ABOUT THIS TASK –
Every line with the string "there" should be copied from the data.

SUPPLIED DATA –
-=-=-=-=-

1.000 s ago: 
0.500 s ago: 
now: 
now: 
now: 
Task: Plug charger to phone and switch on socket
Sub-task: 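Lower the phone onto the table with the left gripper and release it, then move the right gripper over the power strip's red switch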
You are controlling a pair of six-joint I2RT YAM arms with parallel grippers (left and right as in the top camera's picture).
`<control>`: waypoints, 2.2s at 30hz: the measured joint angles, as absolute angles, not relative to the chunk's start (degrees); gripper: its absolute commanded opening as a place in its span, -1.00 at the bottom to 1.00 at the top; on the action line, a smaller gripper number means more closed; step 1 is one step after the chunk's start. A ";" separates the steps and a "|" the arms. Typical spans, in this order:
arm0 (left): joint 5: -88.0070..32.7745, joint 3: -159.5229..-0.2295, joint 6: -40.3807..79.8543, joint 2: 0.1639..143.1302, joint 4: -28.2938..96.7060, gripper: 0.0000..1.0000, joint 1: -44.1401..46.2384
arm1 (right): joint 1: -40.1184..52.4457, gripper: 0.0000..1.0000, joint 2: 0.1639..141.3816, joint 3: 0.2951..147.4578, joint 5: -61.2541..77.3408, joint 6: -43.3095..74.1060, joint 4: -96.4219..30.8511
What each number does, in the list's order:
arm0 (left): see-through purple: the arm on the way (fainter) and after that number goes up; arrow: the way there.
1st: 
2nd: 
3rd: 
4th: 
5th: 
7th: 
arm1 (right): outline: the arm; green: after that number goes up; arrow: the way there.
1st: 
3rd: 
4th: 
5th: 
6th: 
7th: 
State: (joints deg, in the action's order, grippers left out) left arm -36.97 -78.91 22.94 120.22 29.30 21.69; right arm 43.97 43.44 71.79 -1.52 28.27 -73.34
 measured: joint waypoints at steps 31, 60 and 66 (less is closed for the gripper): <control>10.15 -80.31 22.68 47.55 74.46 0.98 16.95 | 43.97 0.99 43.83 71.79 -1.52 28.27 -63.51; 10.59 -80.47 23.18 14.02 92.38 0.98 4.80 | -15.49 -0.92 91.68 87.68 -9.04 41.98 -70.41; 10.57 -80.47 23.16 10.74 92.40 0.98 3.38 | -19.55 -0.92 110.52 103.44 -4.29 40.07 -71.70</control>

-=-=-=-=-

ANSWER –
arm0 (left): see-through purple: the arm on the way (fainter) and after that number goes up; arrow: the way there.
arm1 (right): outline: the arm; green: after that number goes up; arrow: the way there.

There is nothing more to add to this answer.